Thursday, September 14th, 2022 - Perth, Australia: Biotome is part of an international consortium that has been awarded a grant from the Leducq Foundation for the Acute Rheumatic Fever Diagnosis Collaborative Network (ARC Network). The goal of this project is to discover biomarkers that accurately identify patients with acute rheumatic fever.
Acute rheumatic fever [ARF] is a serious complication following a strep throat infection caused by Group A Streptococcus bacteria. It can be difficult to diagnose because people experience a variety of different symptoms at different stages of the disease.
ARF is the leading cause of acquired heart disease in children worldwide. ARF can affect the brain, joints, skin, and the heart. If the heart is involved, ARF can permanently damage the heart valves, resulting in rheumatic heart disease. Recurrent episodes can cause further damage to the heart, making the disease progressively worse over time.
While Group A Streptococcus infection is well substantiated as the initiating event, the contributions of bacterial factors and host responses that lead to the development of rheumatic heart disease are not well understood.
AI interpretation of neutrophils attacking streptococcus bacteria on a mucosal surface (OpenAI / Dalle-2).

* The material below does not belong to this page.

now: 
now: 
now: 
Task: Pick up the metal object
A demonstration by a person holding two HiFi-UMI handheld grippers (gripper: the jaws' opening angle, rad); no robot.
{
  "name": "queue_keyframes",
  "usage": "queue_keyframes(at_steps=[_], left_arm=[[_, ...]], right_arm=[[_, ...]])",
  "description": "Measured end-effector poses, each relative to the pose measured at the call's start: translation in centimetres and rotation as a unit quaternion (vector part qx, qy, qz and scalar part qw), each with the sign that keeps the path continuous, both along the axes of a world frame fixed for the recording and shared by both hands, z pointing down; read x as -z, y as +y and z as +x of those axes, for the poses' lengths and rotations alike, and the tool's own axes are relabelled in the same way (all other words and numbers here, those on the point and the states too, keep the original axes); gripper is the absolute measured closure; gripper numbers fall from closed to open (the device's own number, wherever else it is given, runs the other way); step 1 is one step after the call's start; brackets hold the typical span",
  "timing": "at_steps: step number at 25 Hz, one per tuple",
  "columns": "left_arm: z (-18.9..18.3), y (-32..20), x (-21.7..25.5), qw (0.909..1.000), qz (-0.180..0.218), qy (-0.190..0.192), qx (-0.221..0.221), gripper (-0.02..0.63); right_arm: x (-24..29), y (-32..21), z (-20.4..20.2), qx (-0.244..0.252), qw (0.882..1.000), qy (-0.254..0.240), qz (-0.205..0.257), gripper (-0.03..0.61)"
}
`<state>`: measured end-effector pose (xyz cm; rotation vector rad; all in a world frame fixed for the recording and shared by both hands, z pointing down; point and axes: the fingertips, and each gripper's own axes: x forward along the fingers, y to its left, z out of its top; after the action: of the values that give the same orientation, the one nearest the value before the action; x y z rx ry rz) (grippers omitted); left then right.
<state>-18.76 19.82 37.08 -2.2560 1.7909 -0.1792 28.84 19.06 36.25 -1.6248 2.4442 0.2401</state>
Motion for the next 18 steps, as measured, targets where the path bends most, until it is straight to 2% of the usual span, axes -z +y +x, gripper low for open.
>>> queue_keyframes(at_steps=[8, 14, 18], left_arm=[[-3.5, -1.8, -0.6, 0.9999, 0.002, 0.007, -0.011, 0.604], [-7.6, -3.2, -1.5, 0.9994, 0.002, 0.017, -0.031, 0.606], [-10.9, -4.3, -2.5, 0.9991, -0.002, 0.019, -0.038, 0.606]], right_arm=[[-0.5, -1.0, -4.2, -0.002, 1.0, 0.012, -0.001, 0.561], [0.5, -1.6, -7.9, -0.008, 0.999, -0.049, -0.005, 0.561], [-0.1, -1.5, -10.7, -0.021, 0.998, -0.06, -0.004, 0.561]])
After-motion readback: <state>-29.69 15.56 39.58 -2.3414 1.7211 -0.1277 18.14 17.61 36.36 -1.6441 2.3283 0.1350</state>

“We are excited to be a part of this important project,” said Dr. Samuel Lundin, CEO and founder of Biotome. “The development of accurate diagnostics for acute rheumatic fever would represent a major advance in our ability to prevent and treat this devastating disease.”
The international consortium, led by paediatric cardiologist Andrea Beaton, MD (Cincinnati Children's Hospital), includes research groups from 12 countries distributed on all continents. The collaboration includes Dr. Timothy Barnett and colleagues from the Telethon Kids Institute in Perth, Western Australia.